Lo sottolinea la Copagri, spiegando che muove da queste premesse il convegno “Il ruolo dell’agricoltura per la rigenerazione e il ripopolamento delle aree interne”, in programma Sabato 30 maggio, dalle ore 10:00 presso il Palazzo Malvinni Malvezzi di Matera.
L’iniziativa, organizzata con il patrocinio del Consiglio Nazionale dell’Economia e del Lavoro-CNEL e della Provincia di Matera, mira a fare il punto sui risultati delle misure attuate dalle istituzioni e sui futuri interventi da mettere in campo per favorire la tenuta e lo sviluppo delle aree interne.
Ad animare i lavori, dopo i saluti del presidente della Provincia di Matera Francesco Mancini, del sindaco di Matera Antonio Nicoletti e del presidente della Copagri Basilicata Nicola Minichino, saranno gli interventi del presidente della Commissione Agricoltura del Senato Luca De Carlo, del presidente della Regione Basilicata Vito Bardi, dell’assessore regionale all’agricoltura Carmine Cicala, del segretario generale del CNEL Massimiliano Monnanni, del consigliere del CNEL e past president della Copagri Franco Verrascina e del Presidente della Confindustria Basilicata Francesco Somma.

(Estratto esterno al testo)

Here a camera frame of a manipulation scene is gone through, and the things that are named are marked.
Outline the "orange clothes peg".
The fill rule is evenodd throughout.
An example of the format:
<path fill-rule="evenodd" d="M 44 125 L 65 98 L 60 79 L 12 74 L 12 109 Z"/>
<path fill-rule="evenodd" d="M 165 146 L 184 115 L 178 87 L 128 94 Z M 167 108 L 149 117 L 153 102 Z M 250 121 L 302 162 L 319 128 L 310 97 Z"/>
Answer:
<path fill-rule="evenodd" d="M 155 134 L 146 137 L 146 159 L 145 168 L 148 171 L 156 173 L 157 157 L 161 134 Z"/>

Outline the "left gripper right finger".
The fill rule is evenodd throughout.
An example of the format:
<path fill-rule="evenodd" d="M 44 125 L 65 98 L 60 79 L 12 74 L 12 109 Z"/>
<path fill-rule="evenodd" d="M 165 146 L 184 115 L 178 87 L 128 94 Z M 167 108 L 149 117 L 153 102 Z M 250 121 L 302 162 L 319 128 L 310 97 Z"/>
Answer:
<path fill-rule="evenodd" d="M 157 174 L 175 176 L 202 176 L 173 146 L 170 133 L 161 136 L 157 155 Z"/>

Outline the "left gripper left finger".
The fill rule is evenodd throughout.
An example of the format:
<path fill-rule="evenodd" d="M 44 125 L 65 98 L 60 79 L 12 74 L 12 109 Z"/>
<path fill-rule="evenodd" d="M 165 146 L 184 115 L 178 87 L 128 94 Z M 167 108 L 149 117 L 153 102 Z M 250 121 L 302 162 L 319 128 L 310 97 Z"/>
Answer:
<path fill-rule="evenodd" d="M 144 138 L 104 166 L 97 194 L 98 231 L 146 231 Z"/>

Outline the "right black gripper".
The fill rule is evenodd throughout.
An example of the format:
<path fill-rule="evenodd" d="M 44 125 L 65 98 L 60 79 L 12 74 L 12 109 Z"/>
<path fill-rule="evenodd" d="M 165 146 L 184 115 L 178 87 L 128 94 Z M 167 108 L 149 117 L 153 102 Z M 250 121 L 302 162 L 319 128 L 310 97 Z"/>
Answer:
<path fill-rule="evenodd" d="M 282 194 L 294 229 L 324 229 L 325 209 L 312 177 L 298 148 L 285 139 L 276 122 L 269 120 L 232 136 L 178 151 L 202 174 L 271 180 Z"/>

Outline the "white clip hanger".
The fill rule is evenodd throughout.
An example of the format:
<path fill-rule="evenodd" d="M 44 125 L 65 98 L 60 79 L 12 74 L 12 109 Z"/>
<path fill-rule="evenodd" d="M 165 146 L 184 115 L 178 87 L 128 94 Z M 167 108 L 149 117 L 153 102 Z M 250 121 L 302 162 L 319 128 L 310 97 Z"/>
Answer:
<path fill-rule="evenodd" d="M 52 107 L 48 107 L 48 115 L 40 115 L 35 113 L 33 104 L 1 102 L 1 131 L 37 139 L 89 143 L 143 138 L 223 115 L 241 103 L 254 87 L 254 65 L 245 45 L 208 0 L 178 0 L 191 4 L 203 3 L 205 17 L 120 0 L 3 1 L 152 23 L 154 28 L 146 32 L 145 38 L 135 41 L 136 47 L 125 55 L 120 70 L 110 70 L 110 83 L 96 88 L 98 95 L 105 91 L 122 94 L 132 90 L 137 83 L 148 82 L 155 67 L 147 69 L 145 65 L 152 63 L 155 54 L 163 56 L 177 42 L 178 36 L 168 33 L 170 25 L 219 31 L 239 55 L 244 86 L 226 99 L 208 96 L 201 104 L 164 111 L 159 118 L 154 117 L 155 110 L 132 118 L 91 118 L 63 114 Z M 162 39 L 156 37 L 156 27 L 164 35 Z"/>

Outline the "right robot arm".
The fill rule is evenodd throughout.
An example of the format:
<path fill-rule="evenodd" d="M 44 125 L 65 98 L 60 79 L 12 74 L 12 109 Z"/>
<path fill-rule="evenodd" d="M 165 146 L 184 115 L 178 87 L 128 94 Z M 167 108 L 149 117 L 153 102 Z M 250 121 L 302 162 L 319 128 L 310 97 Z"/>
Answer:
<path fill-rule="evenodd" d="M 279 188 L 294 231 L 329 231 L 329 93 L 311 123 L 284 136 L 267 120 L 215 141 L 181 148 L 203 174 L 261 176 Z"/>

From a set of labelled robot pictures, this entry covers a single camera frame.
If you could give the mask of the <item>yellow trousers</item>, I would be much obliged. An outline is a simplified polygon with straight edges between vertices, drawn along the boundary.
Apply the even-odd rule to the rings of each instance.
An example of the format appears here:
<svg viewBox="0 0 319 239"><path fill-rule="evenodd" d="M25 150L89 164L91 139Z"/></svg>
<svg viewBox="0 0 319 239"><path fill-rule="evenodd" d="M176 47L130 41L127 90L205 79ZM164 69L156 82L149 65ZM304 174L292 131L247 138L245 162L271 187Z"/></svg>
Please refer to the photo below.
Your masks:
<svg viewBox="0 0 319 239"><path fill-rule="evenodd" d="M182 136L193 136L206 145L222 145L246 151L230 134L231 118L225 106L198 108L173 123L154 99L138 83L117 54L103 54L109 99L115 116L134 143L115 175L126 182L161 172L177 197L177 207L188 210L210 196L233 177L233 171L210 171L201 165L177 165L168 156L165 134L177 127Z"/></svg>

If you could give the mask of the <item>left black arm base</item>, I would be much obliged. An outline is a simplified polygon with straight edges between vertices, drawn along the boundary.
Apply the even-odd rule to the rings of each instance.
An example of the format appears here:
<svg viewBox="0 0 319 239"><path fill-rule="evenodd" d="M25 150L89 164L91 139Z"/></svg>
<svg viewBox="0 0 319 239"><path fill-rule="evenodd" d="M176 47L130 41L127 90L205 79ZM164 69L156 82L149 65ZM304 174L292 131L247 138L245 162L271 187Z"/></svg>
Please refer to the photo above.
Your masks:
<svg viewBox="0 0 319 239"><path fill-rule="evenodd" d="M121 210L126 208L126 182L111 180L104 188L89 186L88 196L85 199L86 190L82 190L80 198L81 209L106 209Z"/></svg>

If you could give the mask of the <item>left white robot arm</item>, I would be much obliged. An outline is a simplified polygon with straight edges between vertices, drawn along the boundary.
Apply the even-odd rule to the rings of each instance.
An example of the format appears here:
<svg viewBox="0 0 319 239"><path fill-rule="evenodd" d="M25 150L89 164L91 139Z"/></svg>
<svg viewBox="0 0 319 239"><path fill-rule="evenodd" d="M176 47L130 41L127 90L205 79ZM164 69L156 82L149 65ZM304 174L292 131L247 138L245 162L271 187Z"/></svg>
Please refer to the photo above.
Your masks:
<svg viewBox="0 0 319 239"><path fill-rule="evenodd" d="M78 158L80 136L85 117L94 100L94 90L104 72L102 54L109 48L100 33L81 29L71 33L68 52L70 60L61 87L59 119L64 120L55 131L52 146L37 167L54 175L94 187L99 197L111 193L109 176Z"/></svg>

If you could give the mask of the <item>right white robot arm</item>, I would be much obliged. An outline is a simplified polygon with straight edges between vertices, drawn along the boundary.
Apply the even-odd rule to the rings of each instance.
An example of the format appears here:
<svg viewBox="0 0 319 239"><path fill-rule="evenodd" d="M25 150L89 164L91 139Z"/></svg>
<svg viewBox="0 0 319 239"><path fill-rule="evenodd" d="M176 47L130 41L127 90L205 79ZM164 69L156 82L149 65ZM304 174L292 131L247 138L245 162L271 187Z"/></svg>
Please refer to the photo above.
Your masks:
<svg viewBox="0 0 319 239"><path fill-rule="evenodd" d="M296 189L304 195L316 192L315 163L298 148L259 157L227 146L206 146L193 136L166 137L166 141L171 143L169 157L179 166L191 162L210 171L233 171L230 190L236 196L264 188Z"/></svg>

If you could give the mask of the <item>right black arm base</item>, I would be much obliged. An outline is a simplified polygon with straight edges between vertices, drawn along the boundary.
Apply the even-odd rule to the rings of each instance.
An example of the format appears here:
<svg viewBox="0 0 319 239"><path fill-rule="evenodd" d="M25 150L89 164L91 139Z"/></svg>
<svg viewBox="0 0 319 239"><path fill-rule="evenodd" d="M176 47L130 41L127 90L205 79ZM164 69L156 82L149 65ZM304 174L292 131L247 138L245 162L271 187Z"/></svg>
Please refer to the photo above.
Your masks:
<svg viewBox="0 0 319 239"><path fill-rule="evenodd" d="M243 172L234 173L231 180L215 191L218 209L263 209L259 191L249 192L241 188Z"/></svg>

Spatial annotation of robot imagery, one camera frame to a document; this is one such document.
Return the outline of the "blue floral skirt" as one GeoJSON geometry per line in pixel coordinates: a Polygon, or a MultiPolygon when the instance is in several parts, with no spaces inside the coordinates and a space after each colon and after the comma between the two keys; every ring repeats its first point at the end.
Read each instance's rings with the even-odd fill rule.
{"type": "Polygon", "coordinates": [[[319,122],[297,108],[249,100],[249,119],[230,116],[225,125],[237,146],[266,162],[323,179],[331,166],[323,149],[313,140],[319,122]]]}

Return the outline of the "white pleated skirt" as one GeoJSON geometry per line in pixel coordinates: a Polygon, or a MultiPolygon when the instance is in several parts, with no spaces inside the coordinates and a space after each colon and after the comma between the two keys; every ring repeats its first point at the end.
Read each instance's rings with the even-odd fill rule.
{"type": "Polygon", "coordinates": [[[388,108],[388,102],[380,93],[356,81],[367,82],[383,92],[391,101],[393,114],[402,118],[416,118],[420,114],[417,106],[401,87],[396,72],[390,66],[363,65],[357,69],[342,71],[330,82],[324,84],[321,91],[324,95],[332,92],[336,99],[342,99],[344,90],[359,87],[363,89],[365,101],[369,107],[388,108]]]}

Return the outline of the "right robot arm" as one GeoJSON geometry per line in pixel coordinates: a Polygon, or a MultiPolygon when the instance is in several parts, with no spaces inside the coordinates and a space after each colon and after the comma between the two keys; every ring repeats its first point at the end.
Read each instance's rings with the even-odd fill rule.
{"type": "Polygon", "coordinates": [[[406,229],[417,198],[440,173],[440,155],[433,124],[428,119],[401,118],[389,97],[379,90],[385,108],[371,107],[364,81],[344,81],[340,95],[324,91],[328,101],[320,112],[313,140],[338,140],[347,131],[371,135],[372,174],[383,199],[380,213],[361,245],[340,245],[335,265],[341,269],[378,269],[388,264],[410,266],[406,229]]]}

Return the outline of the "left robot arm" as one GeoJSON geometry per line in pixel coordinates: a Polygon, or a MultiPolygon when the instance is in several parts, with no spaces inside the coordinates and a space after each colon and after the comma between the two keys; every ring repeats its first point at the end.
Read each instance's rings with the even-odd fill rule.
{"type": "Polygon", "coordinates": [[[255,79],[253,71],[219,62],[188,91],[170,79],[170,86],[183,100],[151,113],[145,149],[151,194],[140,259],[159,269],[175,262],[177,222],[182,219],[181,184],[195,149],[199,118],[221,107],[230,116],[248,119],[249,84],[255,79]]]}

Sottolinea il presidente della Copagri Tommaso Battista, cui saranno affidate le conclusioni dell’incontro:
“Parleremo di zone che hanno una fortissima vocazione agricola e che rappresentano la vera e propria spina dorsale del Paese; ragionare sulle strategie per promuoverne la rigenerazione e il ripopolamento diventa, quindi, un imperativo assoluto non soltanto per la tutela dell’attività agricola, ma anche e soprattutto per la tenuta dell’intero Sistema Paese.
L’agricoltura, infatti, rappresenta a tutti gli effetti un vero e proprio motore di sviluppo per questi territori, generando nuove opportunità di lavoro e valorizzando le produzioni locali, senza contare le positive ricadute sul turismo, ma anche in termini di cura del territorio, lotta al dissesto idrogeologico, contrasto agli effetti dei cambiamenti climatici e tutela della biodiversità”.